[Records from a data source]
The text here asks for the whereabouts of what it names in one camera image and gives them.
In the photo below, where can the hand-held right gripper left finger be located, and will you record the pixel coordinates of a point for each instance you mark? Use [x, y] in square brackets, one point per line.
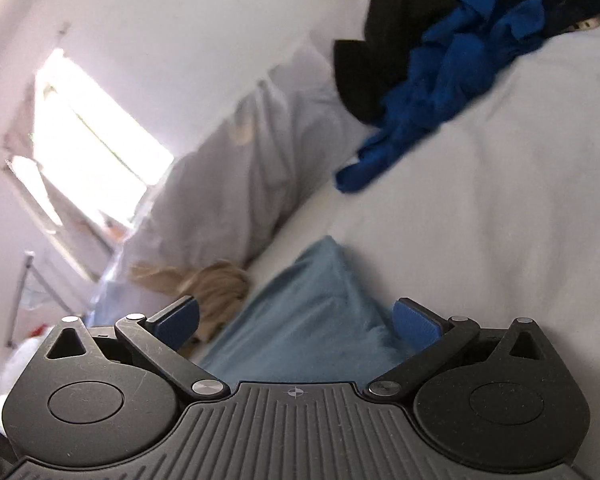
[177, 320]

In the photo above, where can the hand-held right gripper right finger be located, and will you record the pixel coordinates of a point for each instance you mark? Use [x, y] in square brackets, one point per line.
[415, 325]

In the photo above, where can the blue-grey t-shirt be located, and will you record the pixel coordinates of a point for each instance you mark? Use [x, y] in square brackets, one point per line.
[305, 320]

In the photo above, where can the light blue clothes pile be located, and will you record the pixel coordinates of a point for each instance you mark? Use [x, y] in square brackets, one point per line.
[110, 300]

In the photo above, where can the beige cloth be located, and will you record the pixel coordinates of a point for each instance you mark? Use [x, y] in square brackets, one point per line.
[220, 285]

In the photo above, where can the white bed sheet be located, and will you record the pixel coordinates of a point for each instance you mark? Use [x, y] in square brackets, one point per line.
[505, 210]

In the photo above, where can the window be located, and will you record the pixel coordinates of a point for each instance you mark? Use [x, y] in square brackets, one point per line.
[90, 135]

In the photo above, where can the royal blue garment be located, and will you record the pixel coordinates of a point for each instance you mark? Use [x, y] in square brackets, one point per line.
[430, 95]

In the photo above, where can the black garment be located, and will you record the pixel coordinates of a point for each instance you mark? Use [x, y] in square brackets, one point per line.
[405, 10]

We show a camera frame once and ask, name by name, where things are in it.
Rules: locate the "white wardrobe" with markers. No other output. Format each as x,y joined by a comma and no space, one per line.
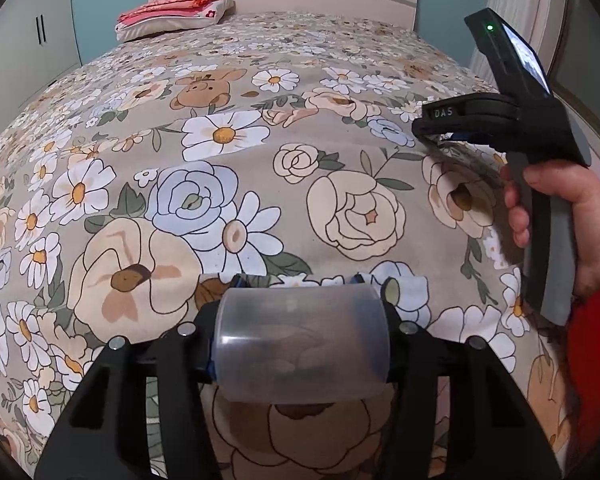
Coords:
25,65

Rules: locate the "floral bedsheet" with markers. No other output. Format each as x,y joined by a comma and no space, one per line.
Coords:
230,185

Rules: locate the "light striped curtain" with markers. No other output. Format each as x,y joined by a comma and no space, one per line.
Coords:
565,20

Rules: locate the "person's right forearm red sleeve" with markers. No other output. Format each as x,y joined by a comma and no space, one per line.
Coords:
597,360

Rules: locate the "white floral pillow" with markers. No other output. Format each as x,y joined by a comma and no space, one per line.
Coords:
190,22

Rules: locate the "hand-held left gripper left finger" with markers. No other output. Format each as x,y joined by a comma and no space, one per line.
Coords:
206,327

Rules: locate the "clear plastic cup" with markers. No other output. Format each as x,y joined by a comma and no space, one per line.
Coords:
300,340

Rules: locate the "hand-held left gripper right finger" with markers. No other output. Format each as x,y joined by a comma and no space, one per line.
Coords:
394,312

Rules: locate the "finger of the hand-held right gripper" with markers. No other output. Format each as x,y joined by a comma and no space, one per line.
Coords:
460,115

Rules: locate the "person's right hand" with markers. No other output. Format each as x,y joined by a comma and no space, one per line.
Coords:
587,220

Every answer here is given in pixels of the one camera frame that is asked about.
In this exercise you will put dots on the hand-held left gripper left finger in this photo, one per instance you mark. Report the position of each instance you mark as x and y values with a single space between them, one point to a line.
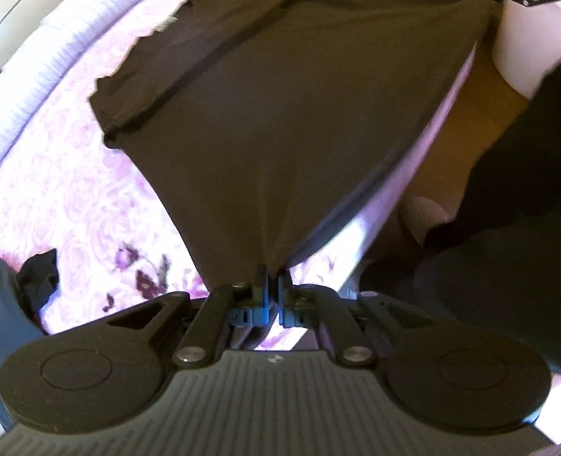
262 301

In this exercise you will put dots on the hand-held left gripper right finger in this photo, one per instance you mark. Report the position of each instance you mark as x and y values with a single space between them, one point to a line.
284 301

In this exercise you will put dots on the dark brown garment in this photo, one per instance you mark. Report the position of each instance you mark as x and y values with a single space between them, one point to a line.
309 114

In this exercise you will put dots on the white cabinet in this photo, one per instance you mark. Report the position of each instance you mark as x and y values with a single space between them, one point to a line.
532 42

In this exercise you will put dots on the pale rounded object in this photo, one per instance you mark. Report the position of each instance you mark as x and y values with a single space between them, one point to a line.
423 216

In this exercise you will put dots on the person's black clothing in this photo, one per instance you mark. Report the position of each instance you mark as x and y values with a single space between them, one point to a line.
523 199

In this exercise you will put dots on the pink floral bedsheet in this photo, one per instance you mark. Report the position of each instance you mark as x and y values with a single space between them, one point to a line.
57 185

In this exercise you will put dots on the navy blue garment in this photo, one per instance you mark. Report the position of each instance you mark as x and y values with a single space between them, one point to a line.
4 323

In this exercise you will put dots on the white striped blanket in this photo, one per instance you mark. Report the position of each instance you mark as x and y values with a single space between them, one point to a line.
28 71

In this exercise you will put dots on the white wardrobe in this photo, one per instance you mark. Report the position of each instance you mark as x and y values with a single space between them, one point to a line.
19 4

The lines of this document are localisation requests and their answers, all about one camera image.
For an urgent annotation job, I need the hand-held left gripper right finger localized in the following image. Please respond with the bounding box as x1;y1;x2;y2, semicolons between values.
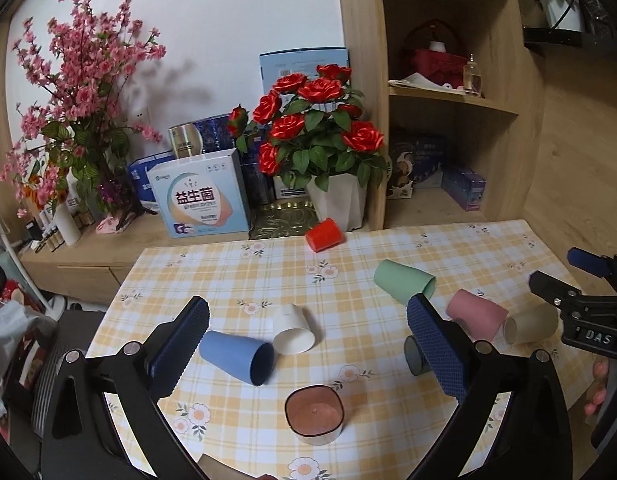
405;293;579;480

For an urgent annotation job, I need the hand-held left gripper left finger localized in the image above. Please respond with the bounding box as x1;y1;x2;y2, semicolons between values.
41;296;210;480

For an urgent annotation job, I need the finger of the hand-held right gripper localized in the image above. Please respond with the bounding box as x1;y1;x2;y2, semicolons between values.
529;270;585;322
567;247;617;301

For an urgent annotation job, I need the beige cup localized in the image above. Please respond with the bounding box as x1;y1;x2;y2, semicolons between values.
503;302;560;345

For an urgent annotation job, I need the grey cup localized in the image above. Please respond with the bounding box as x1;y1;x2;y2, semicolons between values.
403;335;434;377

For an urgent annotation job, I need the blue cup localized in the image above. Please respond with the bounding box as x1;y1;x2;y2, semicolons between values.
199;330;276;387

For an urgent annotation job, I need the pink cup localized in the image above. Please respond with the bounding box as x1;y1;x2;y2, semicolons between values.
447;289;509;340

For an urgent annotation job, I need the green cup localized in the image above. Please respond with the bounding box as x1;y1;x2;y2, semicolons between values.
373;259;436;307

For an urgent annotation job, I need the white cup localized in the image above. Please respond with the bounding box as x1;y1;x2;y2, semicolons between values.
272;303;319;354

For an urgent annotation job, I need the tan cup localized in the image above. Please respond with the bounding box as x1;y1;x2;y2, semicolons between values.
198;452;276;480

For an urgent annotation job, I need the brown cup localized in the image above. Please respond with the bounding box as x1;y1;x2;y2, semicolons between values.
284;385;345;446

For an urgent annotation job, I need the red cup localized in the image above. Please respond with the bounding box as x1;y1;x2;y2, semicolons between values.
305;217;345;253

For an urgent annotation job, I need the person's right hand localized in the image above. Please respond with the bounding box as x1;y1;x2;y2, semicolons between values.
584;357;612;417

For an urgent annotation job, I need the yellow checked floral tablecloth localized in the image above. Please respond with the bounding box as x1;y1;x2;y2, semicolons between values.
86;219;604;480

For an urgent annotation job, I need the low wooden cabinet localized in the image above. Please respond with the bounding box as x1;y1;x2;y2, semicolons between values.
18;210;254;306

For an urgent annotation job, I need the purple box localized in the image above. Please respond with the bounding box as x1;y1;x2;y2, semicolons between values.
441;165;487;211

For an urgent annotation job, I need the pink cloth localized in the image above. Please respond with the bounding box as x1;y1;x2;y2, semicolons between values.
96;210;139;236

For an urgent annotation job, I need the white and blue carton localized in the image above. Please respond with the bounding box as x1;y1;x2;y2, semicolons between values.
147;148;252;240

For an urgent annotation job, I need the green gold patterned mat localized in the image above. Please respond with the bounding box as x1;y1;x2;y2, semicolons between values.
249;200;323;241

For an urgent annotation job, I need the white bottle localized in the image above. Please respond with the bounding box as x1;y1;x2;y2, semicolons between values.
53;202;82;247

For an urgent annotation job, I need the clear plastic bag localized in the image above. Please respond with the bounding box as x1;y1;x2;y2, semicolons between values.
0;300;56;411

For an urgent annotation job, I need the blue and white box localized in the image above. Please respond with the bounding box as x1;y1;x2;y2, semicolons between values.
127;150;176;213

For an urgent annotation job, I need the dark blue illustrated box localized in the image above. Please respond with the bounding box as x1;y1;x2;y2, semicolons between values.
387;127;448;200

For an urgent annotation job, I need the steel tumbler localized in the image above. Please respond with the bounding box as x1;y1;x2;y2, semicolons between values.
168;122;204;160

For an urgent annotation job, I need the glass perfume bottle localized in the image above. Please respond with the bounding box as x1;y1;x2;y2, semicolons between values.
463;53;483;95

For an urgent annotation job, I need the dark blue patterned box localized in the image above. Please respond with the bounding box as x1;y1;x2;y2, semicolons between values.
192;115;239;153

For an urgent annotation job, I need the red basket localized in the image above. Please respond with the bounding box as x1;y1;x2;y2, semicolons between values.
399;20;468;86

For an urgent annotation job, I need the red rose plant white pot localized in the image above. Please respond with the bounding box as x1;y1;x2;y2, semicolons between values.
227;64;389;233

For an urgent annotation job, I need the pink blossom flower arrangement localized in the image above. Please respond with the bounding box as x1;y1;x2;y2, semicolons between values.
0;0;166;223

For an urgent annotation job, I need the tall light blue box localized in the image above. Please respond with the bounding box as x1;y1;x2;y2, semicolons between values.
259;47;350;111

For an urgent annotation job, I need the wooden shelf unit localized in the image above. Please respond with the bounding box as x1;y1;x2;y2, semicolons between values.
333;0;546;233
---
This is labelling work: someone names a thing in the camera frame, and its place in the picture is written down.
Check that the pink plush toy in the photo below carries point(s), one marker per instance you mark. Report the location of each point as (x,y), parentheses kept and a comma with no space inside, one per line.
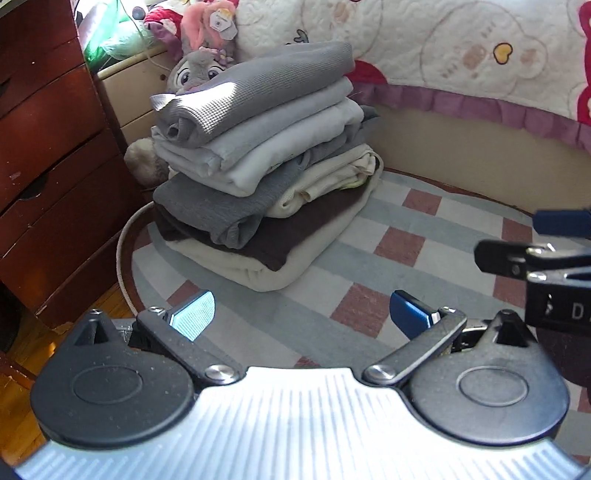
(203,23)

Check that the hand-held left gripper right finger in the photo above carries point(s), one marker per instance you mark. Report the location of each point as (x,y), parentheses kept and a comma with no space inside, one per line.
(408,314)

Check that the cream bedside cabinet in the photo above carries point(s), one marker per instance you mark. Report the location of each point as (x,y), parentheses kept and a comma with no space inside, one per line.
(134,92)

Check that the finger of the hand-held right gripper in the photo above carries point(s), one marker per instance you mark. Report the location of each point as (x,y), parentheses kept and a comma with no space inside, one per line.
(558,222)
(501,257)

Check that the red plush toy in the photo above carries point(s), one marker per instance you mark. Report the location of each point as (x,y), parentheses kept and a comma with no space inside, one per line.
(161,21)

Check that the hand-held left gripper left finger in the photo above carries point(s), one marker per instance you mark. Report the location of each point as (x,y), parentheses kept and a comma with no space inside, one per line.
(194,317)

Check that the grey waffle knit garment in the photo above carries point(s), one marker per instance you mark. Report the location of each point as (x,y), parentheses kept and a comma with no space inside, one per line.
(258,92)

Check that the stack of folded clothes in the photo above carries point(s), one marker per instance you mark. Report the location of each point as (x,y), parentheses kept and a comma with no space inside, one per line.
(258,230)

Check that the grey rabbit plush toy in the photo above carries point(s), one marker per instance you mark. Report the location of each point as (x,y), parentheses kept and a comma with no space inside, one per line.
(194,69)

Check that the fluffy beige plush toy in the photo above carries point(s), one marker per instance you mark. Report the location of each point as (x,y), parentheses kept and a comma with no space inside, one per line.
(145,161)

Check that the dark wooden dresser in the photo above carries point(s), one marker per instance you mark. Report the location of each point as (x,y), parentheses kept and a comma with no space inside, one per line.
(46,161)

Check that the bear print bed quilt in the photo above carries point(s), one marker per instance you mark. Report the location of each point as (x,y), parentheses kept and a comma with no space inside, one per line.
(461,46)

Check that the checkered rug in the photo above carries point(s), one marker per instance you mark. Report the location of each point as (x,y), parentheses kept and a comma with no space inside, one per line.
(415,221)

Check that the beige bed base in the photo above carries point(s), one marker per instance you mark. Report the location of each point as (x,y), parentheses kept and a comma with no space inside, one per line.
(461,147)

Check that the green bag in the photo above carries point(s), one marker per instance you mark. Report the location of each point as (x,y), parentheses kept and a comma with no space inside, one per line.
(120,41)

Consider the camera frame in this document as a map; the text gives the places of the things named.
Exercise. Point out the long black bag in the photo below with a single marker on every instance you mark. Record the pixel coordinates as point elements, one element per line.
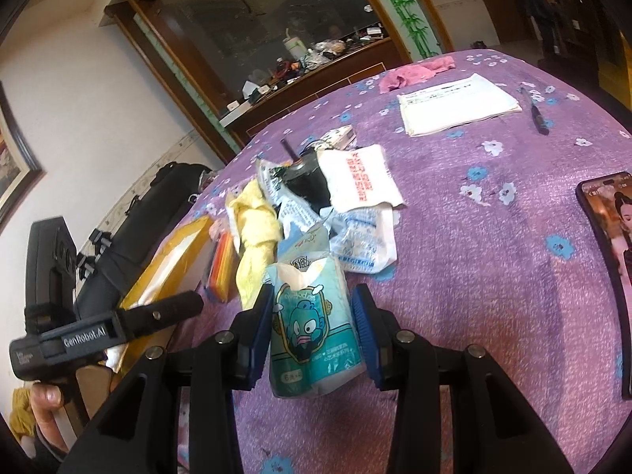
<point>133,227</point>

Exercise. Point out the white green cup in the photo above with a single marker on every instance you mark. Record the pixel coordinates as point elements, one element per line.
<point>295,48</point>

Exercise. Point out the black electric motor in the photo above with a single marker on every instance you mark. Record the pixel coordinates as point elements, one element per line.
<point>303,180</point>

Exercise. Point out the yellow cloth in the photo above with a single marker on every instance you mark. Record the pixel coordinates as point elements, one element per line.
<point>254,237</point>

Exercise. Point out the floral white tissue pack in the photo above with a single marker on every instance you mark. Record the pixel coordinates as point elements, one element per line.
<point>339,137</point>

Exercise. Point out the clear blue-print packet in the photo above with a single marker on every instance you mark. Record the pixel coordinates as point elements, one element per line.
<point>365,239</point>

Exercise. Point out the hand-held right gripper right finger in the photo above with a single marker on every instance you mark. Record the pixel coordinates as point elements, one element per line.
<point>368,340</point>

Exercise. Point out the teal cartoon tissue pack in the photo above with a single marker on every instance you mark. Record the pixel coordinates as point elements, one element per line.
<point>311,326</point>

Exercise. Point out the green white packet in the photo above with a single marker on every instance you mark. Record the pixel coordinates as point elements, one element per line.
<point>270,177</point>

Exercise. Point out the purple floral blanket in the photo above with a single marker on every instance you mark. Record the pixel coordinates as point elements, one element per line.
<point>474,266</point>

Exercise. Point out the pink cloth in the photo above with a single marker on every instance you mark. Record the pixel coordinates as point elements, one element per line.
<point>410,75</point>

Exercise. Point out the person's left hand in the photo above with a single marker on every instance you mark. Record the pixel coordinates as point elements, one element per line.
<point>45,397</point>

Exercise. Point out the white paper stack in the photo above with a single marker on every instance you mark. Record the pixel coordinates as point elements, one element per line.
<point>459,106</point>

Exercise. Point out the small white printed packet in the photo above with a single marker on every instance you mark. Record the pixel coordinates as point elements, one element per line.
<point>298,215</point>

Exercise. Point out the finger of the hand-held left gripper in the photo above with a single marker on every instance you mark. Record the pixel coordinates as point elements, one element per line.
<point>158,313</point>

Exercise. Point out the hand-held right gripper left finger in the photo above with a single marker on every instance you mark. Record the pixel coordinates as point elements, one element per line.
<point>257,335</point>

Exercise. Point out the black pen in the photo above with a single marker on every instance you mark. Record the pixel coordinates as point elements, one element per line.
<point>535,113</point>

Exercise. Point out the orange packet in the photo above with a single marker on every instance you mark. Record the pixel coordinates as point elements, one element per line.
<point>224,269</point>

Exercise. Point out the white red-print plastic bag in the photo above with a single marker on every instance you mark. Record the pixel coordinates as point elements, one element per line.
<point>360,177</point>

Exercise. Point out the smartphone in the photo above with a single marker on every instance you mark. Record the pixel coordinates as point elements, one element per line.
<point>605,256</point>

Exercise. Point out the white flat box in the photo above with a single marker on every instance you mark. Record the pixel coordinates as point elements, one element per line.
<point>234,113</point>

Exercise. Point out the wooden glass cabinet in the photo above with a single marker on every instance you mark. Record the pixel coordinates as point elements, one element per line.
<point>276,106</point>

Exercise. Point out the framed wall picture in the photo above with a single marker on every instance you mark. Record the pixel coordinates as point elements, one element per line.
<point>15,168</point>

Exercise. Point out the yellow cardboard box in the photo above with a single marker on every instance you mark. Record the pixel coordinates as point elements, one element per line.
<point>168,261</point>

Task to carry out:
Look above for the line holding "<point>360,177</point>", then set down exactly that line and every line after it up to and including the line holding "<point>168,261</point>", with nothing else.

Response box:
<point>360,177</point>

Exercise. Point out the smartphone in the photo above with a single marker on every instance you mark. Record the pixel coordinates as point elements, one element per line.
<point>605,256</point>

Exercise. Point out the white flat box in the photo above with a single marker on every instance you mark. Record the pixel coordinates as point elements, one element per line.
<point>234,113</point>

Exercise. Point out the wooden glass cabinet in the photo above with a single marker on every instance you mark. Record the pixel coordinates as point elements, one element per line.
<point>276,106</point>

Exercise. Point out the framed wall picture in the photo above with a single marker on every instance you mark. Record the pixel coordinates as point elements, one element per line.
<point>15,168</point>

Exercise. Point out the yellow cardboard box in the photo above with a single marker on every instance you mark. Record the pixel coordinates as point elements, one element per line.
<point>168,261</point>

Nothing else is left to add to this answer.